TITLE: Fast methods for identifying high dimensional systems using observations

ABSTRACT:

Computational modeling is a popular tool to understand a diverse set of complex systems. The output from a computational model depends on a set of parameters which are unknown to the designer, but a modeler can estimate them by collecting physical data. In the second chapter of this thesis, we study the action potential of ventricular myocytes and our parameter of interest is a function as opposed to a scalar or a set of scalars. We develop a new modeling strategy to nonparametrically study the functional parameter using Bayesian inference with Gaussian process priors. We also devise a new Markov chain Monte Carlo sampling scheme to address this unique problem. In the more general case, computational simulation is expensive. Emulators avoid the repeated use of a stochastic simulation by performing a designed experiment on the computer simulation and developing a predictive distribution.  Random field models are considered the standard in analysis of computer experiments, but the current framework fails in high dimensional scenarios because of the cost of inference. The third chapter of this thesis shows by using a class of experimental designs, the computational cost of inference from random fields scales significantly better in high dimensions. Exact prediction and likelihood evaluation with close to half a million design points is possible in seconds using only a laptop computer. Compared to the more common space-filling designs, the proposed designs are shown to be competitive in terms of prediction accuracy through simulation and analytic results. The fourth chapter of this thesis proposes a method to construct an emulator for a stochastic simulation. Existing emulators have focused on estimation of the mean of the simulation output, but this work presents an emulator for the distribution of the output in a nonparametric setting.
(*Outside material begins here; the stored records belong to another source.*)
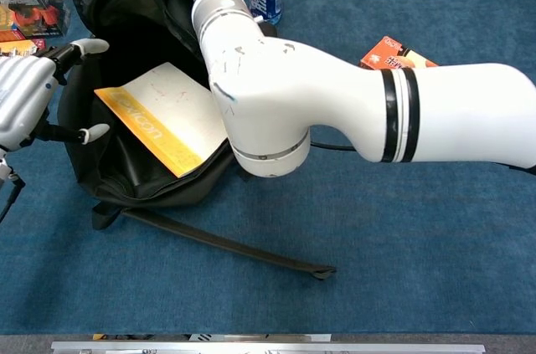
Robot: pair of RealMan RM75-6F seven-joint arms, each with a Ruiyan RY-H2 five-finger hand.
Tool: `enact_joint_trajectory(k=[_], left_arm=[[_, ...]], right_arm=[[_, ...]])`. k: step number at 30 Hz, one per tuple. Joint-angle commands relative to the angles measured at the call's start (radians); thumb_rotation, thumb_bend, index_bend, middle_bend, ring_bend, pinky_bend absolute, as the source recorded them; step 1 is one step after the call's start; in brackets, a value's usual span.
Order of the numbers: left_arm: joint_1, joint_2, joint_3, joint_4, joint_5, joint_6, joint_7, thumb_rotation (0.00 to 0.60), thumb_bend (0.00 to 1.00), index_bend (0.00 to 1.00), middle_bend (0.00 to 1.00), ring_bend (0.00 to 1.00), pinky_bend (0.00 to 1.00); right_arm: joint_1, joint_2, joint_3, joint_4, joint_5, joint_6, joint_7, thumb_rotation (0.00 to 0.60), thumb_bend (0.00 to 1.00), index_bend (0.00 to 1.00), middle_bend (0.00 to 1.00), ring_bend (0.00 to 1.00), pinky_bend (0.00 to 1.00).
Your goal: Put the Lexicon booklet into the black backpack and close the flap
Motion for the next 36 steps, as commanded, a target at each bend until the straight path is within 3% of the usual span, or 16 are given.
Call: enact_joint_trajectory(k=[1, 6, 10, 13, 18, 23, 29, 36], left_arm=[[0.02, 0.026, 0.012, -0.015, 0.008, 0.021, -0.008, 0.6, 0.15, 0.13, 0.23, 0.24, 0.36], [0.047, 0.072, 0.021, -0.031, -0.002, 0.034, -0.021, 0.6, 0.15, 0.11, 0.23, 0.24, 0.36], [0.062, 0.095, 0.023, -0.043, -0.004, 0.044, -0.027, 0.6, 0.15, 0.1, 0.23, 0.24, 0.36], [0.07, 0.108, 0.023, -0.05, -0.009, 0.046, -0.029, 0.6, 0.15, 0.1, 0.23, 0.24, 0.36], [0.08, 0.12, 0.021, -0.052, -0.013, 0.047, -0.034, 0.6, 0.15, 0.1, 0.23, 0.24, 0.36], [0.086, 0.124, 0.019, -0.05, -0.01, 0.048, -0.037, 0.6, 0.15, 0.1, 0.23, 0.24, 0.36], [0.087, 0.129, 0.012, -0.058, -0.009, 0.046, -0.026, 0.6, 0.15, 0.1, 0.23, 0.24, 0.36], [0.088, 0.144, 0.002, -0.068, -0.015, 0.042, -0.02, 0.6, 0.15, 0.1, 0.23, 0.24, 0.36]], right_arm=[[-0.011, 0.01, -0.012, -0.013, -0.002, -0.005, -0.008, 0.6, 0.98, 0.74, 0.62, 0.68, 0.92], [-0.038, 0.048, -0.049, -0.052, 0.006, -0.039, -0.04, 0.6, 0.96, 0.74, 0.59, 0.63, 0.89], [-0.055, 0.079, -0.075, -0.086, 0.029, -0.088, -0.059, 0.6, 0.82, 0.66, 0.53, 0.53, 0.73], [-0.064, 0.102, -0.097, -0.105, 0.039, -0.127, -0.07, 0.6, 0.65, 0.56, 0.47, 0.42, 0.58], [-0.078, 0.141, -0.124, -0.135, 0.052, -0.185, -0.07, 0.6, 0.28, 0.34, 0.31, 0.24, 0.36], [-0.086, 0.178, -0.142, -0.164, 0.053, -0.208, -0.067, 0.6, 0.04, 0.17, 0.19, 0.12, 0.22], [-0.083, 0.22, -0.158, -0.197, 0.083, -0.242, -0.067, 0.6, 0.0, 0.01, 0.08, 0.01, 0.08], [-0.069, 0.293, -0.185, -0.236, 0.158, -0.32, -0.081, 0.6, 0.0, 0.0, 0.03, 0.0, 0.02]])
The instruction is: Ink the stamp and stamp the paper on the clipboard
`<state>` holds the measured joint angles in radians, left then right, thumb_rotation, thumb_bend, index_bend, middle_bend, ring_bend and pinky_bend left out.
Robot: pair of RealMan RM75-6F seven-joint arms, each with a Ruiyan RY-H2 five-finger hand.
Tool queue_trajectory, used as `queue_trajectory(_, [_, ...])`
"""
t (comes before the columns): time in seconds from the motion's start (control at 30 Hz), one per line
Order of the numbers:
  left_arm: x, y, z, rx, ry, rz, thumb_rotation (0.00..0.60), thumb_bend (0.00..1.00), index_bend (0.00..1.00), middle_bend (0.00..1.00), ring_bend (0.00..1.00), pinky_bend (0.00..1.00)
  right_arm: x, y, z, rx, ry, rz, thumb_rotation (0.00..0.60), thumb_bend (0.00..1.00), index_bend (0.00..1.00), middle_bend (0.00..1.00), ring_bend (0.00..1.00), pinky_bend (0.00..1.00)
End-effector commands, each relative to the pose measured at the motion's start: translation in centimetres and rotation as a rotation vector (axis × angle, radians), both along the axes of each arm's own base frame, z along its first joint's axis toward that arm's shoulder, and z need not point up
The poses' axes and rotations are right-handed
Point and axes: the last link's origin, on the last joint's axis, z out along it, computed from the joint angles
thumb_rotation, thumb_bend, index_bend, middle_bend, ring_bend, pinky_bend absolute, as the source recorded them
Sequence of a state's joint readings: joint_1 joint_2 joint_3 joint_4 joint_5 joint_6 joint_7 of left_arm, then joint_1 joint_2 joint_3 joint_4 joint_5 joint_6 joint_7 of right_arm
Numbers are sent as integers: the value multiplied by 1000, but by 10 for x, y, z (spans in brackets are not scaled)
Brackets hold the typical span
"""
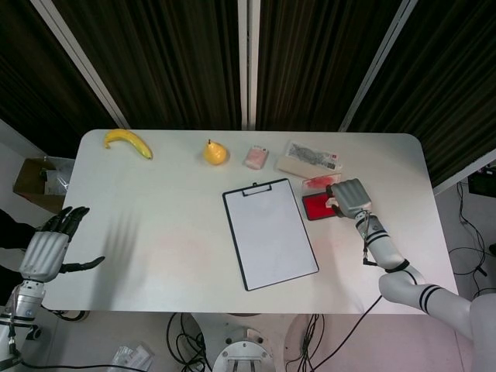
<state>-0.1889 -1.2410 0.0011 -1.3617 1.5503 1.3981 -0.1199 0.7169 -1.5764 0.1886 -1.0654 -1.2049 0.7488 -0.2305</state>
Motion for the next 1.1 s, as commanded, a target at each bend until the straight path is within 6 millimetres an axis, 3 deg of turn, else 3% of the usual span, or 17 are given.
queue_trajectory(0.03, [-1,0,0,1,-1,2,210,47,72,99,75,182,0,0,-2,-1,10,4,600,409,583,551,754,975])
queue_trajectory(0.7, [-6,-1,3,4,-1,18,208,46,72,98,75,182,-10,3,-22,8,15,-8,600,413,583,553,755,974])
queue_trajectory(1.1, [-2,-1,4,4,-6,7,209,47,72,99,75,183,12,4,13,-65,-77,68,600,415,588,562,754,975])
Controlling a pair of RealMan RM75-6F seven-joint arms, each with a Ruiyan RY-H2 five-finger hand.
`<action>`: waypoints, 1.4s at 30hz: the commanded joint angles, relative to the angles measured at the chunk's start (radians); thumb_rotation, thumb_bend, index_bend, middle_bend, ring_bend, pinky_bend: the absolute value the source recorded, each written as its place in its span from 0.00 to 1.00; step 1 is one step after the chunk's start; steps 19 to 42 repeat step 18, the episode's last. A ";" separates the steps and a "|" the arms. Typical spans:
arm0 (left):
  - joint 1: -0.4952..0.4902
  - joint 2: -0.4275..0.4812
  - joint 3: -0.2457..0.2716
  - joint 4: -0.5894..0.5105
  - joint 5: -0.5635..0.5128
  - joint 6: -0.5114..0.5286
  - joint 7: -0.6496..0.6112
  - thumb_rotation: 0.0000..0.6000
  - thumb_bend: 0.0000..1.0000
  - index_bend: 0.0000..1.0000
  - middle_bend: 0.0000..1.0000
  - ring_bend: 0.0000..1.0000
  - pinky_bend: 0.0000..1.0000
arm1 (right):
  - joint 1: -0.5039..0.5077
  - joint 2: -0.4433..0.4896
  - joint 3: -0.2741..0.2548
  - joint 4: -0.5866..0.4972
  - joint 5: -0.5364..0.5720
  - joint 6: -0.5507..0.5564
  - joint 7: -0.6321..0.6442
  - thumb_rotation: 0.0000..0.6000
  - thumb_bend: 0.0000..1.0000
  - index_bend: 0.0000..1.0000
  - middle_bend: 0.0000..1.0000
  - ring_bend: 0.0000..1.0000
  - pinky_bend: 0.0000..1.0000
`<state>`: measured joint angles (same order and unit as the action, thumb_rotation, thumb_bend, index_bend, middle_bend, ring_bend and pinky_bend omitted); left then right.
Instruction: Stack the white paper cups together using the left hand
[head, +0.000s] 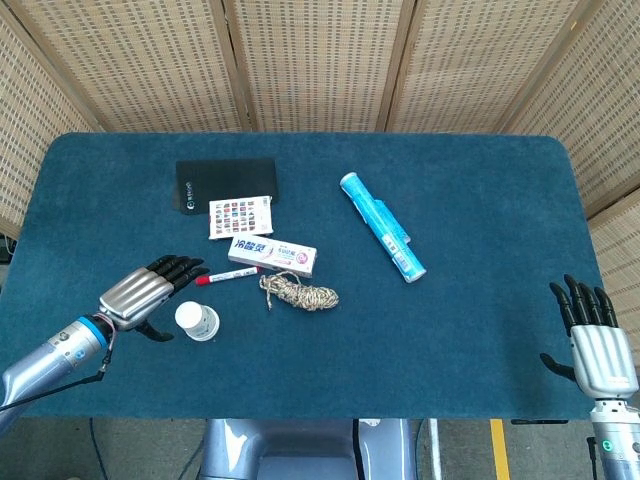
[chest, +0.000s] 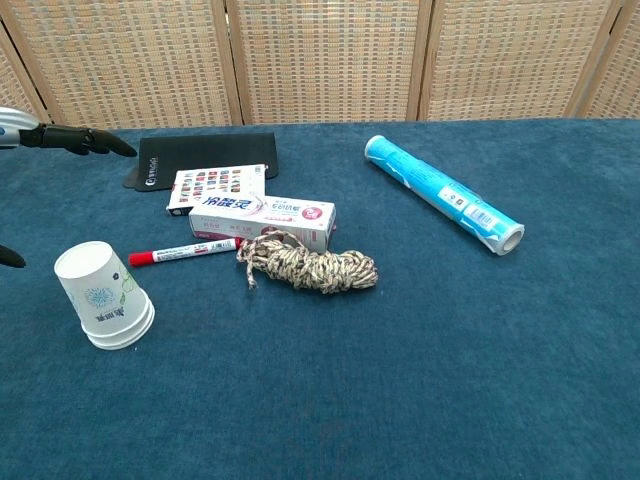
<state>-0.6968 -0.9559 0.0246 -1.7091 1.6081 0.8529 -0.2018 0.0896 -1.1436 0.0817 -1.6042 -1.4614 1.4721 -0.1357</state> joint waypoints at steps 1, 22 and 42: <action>0.020 0.017 0.002 -0.002 0.009 0.042 -0.027 1.00 0.00 0.00 0.00 0.00 0.02 | 0.000 0.000 0.000 0.000 0.000 0.000 0.001 1.00 0.00 0.01 0.00 0.00 0.00; 0.499 -0.155 -0.030 0.036 -0.286 0.688 0.270 1.00 0.00 0.00 0.00 0.00 0.00 | 0.001 -0.006 -0.006 0.009 -0.018 0.005 -0.001 1.00 0.00 0.01 0.00 0.00 0.00; 0.499 -0.155 -0.030 0.036 -0.286 0.688 0.270 1.00 0.00 0.00 0.00 0.00 0.00 | 0.001 -0.006 -0.006 0.009 -0.018 0.005 -0.001 1.00 0.00 0.01 0.00 0.00 0.00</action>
This construction provides both an explicit distribution and a fast sampling scheme. Beyond describing the emulator, this work demonstrates that the emulator's convergence rate is asymptotically rate optimal among all possible emulators using the same sample size.  Lastly, the fifth chapter of this work investigates the use of a modified version of the above method to study patterns of defects on products. We achieve efficient inference on the defect patterns by developing a novel estimate of an inhomogeneous point process that is both computationally tractable and asymptotically appealing.